# Downloading North American Camera Trap Images

https://lila.science/datasets/nacti

"This data set contains 3.7M camera trap images from five locations across the United States, with labels for 28 animal categories, primarily at the species level (for example, the most common labels are cattle, boar, and red deer). Approximately 12% of images are labeled as empty. We have also added bounding box annotations to 8892 images (mostly vehicles and birds)."

Goal: Download max(all,55K) images for all classes in the NACTI dataset (incl. empty). I have 500GB to work with.

The dataset maintainers provide these instructions for downloading their data:
- [lila database "sas urls"](https://lila.science/wp-content/uploads/2020/03/lila_sas_urls.txt)
- [example python script](https://github.com/microsoft/CameraTraps/blob/master/data_management/download_lila_subset.py)
- [quick writeup on different ways to download the data](https://lila.science/image-access)

# Specifying our subset

We're going to download the images into our local data directory and into a new folder named `nacti`.

In [1]:
from utils import *
import requests

DATA = Path("/home/rory/data")
NACTI = DATA / "nacti"
ZIP = NACTI / "metadata.json.zip"

We're going to first download the NACTI annotations file (named `metadata.json`). We need to do this so we can find out exactly what the animal classes are named. We need exact names because the script to download subsets requires those exact names. (Note that in the output below, you should only have the `metadata.json.zip` file if you're running this for the first time.

In [2]:
URL = 'https://lilablobssc.blob.core.windows.net/nacti/nacti_metadata.json.zip'

r = requests.get(URL)
with open(ZIP, 'wb') as f:
    f.write(r.content)

list(NACTI.ls())

[Path('/home/rory/data/nacti/models'),
 Path('/home/rory/data/nacti/backups'),
 Path('/home/rory/data/nacti/imgs'),
 Path('/home/rory/data/nacti/bad_imgs'),
 Path('/home/rory/data/nacti/bad_paths-empty.txt'),
 Path('/home/rory/data/nacti/metadata.json'),
 Path('/home/rory/data/nacti/metadata.json.zip'),
 Path('/home/rory/data/nacti/lila_sas_urls.txt'),
 Path('/home/rory/data/nacti/bad_img_files.txt'),
 Path('/home/rory/data/nacti/urls_to_download-empty.txt'),
 Path('/home/rory/data/nacti/2021-12-13-1830_cats6_err036')]
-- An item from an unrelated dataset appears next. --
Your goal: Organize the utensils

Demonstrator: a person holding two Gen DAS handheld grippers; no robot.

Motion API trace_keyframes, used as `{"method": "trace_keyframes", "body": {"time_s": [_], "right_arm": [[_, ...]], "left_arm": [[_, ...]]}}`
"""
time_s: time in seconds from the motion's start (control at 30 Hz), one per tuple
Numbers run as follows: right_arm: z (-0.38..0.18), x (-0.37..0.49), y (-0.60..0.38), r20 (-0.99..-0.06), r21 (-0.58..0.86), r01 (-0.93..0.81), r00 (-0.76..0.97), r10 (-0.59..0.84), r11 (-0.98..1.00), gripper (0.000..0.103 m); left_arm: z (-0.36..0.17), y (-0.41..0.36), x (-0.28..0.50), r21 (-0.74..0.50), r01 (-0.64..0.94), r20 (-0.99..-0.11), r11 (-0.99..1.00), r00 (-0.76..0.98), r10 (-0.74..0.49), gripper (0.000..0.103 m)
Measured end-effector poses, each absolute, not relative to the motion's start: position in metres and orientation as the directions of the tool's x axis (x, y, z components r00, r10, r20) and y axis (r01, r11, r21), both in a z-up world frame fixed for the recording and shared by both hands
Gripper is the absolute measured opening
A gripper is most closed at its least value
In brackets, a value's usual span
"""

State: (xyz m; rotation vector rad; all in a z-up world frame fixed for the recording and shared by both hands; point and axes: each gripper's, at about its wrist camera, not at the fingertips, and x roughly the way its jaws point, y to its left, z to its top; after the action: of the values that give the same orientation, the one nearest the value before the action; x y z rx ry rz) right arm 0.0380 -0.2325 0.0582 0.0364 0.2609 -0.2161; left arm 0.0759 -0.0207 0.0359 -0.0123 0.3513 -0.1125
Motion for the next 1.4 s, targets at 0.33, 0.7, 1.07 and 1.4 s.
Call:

I then ran `unzip` in my terminal.

In [3]:
#!unzip ...

Let's take a look at the annos json's highest level keys.

In [4]:
annos = load_json(NACTI_ANNOS)
len(annos['categories']) , annos.keys()

(59, dict_keys(['images', 'info', 'categories', 'annotations']))

We can tell already that this probably follows the COCO json annos format. Let's take a look at one of the records in `categories`:

In [5]:
annos['categories'][0]

{'id': 1,
 'name': 'alces alces',
 'species': 'alces alces',
 'genus': 'alces',
 'family': 'cervidae',
 'ord': 'artiodactyla',
 'class': 'mammalia',
 'common name': 'moose'}

After looking at this record, it's clear that I personally need to work with the `common name` field because I don't know the "binomial" name of virtually any animal.

In [6]:
common_names = list(set([a['common name'] for a in annos['categories']]))
common_names

['raccoon',
 'vehicle',
 'california quail',
 'american marten',
 'unidentified bird',
 'american red squirrel',
 'ermine',
 'wolf',
 'black-tailed jackrabbit',
 'gray fox',
 'cougar',
 'fox squirrel',
 'domestic cow',
 'horse',
 'eastern gray squirrel',
 'unidentified pocket gopher',
 'empty',
 'elk',
 'red deer',
 'black rat',
 'white-tailed deer',
 'bobcat',
 'nine-banded armadillo',
 'striped skunk',
 'domestic dog',
 'north american porcupine',
 'california ground squirrel',
 'dark-eyed junco',
 'virginia opossum',
 'unidentified pack rat',
 'yellow-bellied marmot',
 'wild turkey',
 'unidentified sciurus',
 'unidentified deer',
 'house wren',
 'coyote',
 'long-tailed weasel',
 'moose',
 'unidentified corvus',
 'mule deer',
 'unidentified mouse',
 "steller's jay",
 'wild boar',
 'american crow',
 'mourning dove',
 'donkey',
 'unidentified chipmunk',
 'unidentified rodent',
 'american black bear',
 'gray jay',
 'unidentified deer mouse',
 'unidentified rabbit',
 'north american rive

I need to pass the subset-downloader script a list of the names of classes. Each name in that list needs to be the `name` field (not the `common_name` field). It will then download all of the images in that class. (Note that 'person' is not a category due to the legal PII issues it would create. Don't share images of people without their consent!).

In [10]:
my_common_names = [
    'california quail',
    'wild turkey',
    'mule deer',
    'cougar',
    'california ground squirrel',
    'american black bear',
    'vehicle',
    'empty'
]

Now I just map the `common_name` back to the `name` to get my final list.

In [11]:
my_names = [a['name'] for a in annos['categories'] if a['common name'] in my_common_names]
my_names

['callipepla californica',
 'meleagris gallopavo',
 'odocoileus hemionus',
 'puma concolor',
 'otospermophilus beecheyi',
 'ursus americanus',
 'vehicle',
 'empty']

# Downloading our subset with `download_lila_subset.py`

The following code is a very slightly altered version of the script provided by the Microsoft camera trap team that's available from their GitHub [here](https://github.com/microsoft/CameraTraps/blob/master/data_management/download_lila_subset.py). A lot of the code pertains to using `azcopy` (which I didn't use).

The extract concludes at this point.